(Problem requirements):
Please write out the entire listing below exactly, excluding its pictures.

Data shown Block Start

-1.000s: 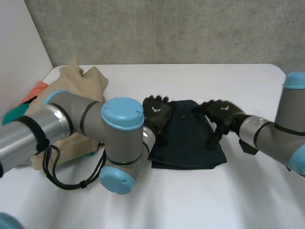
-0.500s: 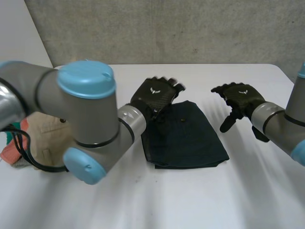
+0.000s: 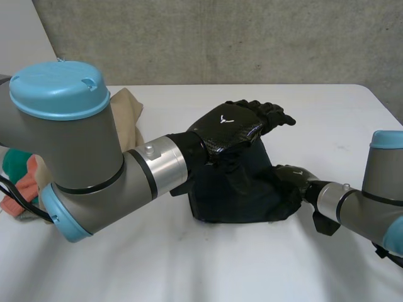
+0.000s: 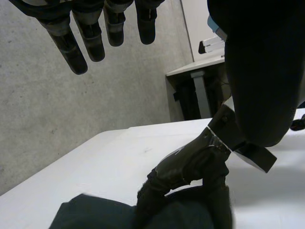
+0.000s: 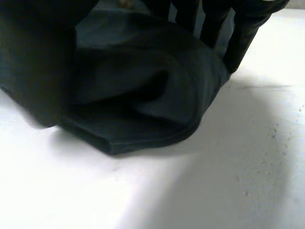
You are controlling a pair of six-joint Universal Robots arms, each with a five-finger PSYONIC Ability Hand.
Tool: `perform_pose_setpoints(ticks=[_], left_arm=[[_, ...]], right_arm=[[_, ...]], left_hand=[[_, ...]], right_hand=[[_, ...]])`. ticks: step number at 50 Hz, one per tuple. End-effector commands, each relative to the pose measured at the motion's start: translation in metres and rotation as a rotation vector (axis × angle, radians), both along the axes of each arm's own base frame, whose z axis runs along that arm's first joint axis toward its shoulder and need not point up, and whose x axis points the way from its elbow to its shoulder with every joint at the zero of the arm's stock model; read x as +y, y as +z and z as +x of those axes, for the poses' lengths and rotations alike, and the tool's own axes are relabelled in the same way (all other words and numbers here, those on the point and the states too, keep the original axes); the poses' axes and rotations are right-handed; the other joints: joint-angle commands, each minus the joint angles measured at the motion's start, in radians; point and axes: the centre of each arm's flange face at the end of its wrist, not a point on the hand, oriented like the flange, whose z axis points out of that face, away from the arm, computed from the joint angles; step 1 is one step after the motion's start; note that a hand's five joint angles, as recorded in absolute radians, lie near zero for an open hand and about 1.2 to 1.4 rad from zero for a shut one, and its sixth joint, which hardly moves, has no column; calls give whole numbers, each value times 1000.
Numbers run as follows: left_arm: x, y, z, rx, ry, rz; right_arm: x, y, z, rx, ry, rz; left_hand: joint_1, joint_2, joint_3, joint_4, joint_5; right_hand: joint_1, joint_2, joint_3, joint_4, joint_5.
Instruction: Fold the laundry.
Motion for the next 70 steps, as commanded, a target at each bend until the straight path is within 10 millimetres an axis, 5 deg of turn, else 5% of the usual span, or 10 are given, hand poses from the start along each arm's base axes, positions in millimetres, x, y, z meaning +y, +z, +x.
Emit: perform_pose_setpoints(ticks=[1,7,16,27,33,42,51,55,61,70], left_arm=[[-1,-1,0,-5,6,-1],[-4,1,2,0,16,-7],[-2,10,3,17,14,-29],[-3,17,2,32,31,-50],[-5,18,2,37,42,-60],[-7,21,0,54,45,-77],[-8,20,-1,55,47,-70],[-8,19,-1,54,53,-69],[-7,20,-1,55,50,-70],[-1,21,-6,62,32,-77]], right_arm=[[-16,1,3,-16,-19,-88],[-48,19,-8,-31,-167,-177],[-144,43,-62,-33,-468,-389],[-223,23,-122,2,-677,-482],[-238,28,-135,-10,-709,-535],[-254,38,-183,-105,-907,-582],[-254,37,-189,-234,-959,-544],[-252,36,-203,-213,-1040,-539],[-239,25,-255,-213,-1223,-438],[-220,17,-257,-279,-1222,-271]], left_hand=[[4,12,-30,-20,-40],[4,12,-30,-20,-40],[4,12,-30,-20,-40],[1,9,-33,-23,-43],[4,12,-30,-20,-40],[4,12,-30,-20,-40],[4,12,-30,-20,-40],[4,12,-30,-20,-40],[4,12,-30,-20,-40],[4,12,-30,-20,-40]], right_hand=[[845,763,791,778,775],[845,763,791,778,775],[845,763,791,778,775],[845,763,791,778,775],[845,763,791,778,775],[845,763,791,778,775],[845,763,791,778,775],[845,763,791,778,775],[845,763,791,778,775],[845,763,791,778,775]])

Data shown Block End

(Solved problem):
-1.000s: 
-0.500s: 
+0.000s: 
+0.000s: 
+0.000s: 
You are controlling a pair of six-joint Universal Robots arms, each with a five-finger PSYONIC Ability Hand.
Tool: `perform_pose_setpoints(ticks=[_], left_arm=[[_, ...]], right_arm=[[_, ...]], left_hand=[[_, ...]], right_hand=[[_, ...]])`. ticks: step number at 50 Hz, one per tuple. End-effector commands, each relative to the pose measured at the motion's start: translation in metres and rotation as a rotation vector (axis × angle, radians), both along the axes of each arm's own base frame, whose z axis runs along that arm's first joint axis toward its shoulder and need not point up, and whose x axis points the way from its elbow to its shoulder with every joint at the zero of the arm's stock model; read x as +y, y as +z and z as +x of those axes, for the poses' lengths and rotations alike, and the tool's own axes are relabelled in the same way (all other words and numbers here, those on the point and the states too, keep the original axes); the poses' axes and rotations are right-handed; the other joints: joint-angle commands, each minus the joint angles measured at the motion's start, in radians; point and axes: the centre of each arm's flange face at the end of its wrist, not a point on the hand, oriented like the flange, whose z axis points out of that face, away from the arm, computed from the joint angles; step 1 is one step after the motion's start; note that a hand's five joint angles, as recorded in absolute radians, lie near zero for an open hand and about 1.2 to 1.4 rad from zero for a shut one, and its sixth joint, which hardly moves, has no column; calls give whole numbers, each value times 1000.
Numbers run as follows: left_arm: x, y, z, rx, ry, rz; right_arm: x, y, z, rx, ry, rz; left_hand: joint_1, joint_2, joint_3, joint_4, joint_5; right_hand: joint_1, joint_2, joint_3, joint_4, joint_5.
Instruction: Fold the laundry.
Motion for the next 70 steps, as commanded, a target at each bend until the straight path is within 10 millimetres an axis, 5 deg of turn, else 5% of the usual span, or 10 are given, hand poses from the start along each arm's base axes, positions in millimetres, x, y, z meaning +y, +z, +x.
Emit: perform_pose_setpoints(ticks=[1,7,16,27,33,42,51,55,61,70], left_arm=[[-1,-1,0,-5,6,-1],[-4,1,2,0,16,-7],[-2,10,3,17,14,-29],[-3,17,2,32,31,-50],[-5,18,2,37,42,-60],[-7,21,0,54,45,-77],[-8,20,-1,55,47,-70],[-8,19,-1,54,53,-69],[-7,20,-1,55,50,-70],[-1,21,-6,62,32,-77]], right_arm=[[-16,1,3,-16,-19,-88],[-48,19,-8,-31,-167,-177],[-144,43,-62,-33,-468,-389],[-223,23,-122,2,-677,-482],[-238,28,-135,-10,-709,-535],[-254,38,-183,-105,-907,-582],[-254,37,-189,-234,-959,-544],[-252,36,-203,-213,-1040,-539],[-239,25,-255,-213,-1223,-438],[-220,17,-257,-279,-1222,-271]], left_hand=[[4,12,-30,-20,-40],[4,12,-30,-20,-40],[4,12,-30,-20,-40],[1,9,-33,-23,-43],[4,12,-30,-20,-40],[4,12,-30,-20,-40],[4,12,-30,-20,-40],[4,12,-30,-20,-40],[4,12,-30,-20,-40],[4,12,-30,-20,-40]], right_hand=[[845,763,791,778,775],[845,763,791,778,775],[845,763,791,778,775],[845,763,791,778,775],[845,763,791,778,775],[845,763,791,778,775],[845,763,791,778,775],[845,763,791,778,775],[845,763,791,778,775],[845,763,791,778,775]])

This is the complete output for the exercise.